• To do:
Write out the whole listing. Leave out nothing.

• Data extract:
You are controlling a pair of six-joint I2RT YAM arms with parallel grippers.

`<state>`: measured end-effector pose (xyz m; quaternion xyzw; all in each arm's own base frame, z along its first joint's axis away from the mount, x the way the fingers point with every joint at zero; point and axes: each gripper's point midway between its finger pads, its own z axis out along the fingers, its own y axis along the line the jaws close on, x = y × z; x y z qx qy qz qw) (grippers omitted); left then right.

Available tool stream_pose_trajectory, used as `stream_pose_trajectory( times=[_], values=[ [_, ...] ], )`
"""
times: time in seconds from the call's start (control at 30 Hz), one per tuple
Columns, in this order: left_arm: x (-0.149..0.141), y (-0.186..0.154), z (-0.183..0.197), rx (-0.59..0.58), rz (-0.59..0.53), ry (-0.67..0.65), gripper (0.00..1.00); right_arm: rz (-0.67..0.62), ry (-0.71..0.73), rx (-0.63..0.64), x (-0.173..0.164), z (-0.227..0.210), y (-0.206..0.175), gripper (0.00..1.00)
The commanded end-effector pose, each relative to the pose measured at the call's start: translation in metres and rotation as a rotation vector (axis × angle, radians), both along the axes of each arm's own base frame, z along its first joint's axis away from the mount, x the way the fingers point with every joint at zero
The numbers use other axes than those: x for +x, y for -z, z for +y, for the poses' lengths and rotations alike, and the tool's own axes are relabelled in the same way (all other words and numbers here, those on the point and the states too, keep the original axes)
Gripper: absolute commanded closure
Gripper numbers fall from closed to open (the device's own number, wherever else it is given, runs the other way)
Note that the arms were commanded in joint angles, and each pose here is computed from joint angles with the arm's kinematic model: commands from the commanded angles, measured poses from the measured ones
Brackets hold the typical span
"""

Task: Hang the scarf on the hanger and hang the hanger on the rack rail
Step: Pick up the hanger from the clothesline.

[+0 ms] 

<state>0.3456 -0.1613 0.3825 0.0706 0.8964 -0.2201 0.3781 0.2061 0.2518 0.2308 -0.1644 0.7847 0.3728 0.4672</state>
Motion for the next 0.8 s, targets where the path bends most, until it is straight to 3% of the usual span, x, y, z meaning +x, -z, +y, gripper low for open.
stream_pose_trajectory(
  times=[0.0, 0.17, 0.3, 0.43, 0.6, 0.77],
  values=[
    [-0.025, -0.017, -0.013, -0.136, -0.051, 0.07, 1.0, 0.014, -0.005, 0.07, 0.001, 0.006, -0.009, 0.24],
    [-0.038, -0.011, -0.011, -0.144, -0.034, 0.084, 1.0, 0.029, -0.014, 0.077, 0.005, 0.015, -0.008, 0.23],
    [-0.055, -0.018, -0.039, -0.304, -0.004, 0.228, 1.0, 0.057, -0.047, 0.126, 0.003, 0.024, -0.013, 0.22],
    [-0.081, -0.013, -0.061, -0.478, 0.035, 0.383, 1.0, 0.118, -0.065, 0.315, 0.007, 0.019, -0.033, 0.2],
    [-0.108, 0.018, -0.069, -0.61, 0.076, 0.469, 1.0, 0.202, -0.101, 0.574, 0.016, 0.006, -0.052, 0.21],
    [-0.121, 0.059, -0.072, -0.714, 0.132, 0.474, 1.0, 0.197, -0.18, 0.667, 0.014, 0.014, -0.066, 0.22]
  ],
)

• Answer to this task:
You are controlling a pair of six-joint I2RT YAM arms with parallel grippers.

`<state>`: measured end-effector pose (xyz m; quaternion xyzw; all in each arm's own base frame, z along its first joint's axis away from the mount, x the way the fingers point with every joint at zero; point and axes: each gripper's point midway between its finger pads, its own z axis out along the fingers, its own y axis along the line the jaws close on, x = y × z; x y z qx qy qz qw) (grippers omitted); left then right.

Available tool stream_pose_trajectory, used as `stream_pose_trajectory( times=[_], values=[ [_, ...] ], )`
"""
times: time in seconds from the call's start (control at 30 Hz), one per tuple
Columns, in this order: left_arm: x (-0.149..0.141), y (-0.186..0.154), z (-0.183..0.197), rx (-0.59..0.58), rz (-0.59..0.53), ry (-0.67..0.65), gripper (0.00..1.00); right_arm: rz (-0.67..0.62), ry (-0.71..0.73), rx (-0.63..0.64), x (-0.173..0.164), z (-0.227..0.210), y (-0.206..0.175), gripper (0.00..1.00)
The commanded end-effector pose, each relative to the pose measured at the call's start: translation in metres and rotation as a rotation vector (axis × angle, radians), both along the axes of each arm's own base frame, z along its first joint's axis away from the mount, x the way the fingers point with every joint at zero
The numbers use other axes than those: x for +x, y for -z, z for +y, for the poses' lengths and rotations alike, and the tool's own axes are relabelled in the same way (all other words and numbers here, those on the point and the states too, keep the original axes)
Gripper: absolute commanded closure
Gripper numbers fall from closed to open (the device's own number, wherever else it is given, runs the other way)
Note that the arms were commanded in joint angles, and each pose here is computed from joint angles with the arm's kinematic model: commands from the commanded angles, measured poses from the measured ones
Brackets hold the typical span
"""

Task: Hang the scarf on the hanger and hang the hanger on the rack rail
Step: Pick up the hanger from the clothesline.

[+0 ms] 

<state>0.3456 -0.1613 0.3825 0.0706 0.8964 -0.2201 0.3781 0.2061 0.2518 0.2308 -0.1644 0.7847 0.3728 0.4672</state>
Motion for the next 0.8 s, targets where the path bends most, until it is straight to 3% of the usual span, x, y, z meaning +x, -z, +y, gripper low for open.
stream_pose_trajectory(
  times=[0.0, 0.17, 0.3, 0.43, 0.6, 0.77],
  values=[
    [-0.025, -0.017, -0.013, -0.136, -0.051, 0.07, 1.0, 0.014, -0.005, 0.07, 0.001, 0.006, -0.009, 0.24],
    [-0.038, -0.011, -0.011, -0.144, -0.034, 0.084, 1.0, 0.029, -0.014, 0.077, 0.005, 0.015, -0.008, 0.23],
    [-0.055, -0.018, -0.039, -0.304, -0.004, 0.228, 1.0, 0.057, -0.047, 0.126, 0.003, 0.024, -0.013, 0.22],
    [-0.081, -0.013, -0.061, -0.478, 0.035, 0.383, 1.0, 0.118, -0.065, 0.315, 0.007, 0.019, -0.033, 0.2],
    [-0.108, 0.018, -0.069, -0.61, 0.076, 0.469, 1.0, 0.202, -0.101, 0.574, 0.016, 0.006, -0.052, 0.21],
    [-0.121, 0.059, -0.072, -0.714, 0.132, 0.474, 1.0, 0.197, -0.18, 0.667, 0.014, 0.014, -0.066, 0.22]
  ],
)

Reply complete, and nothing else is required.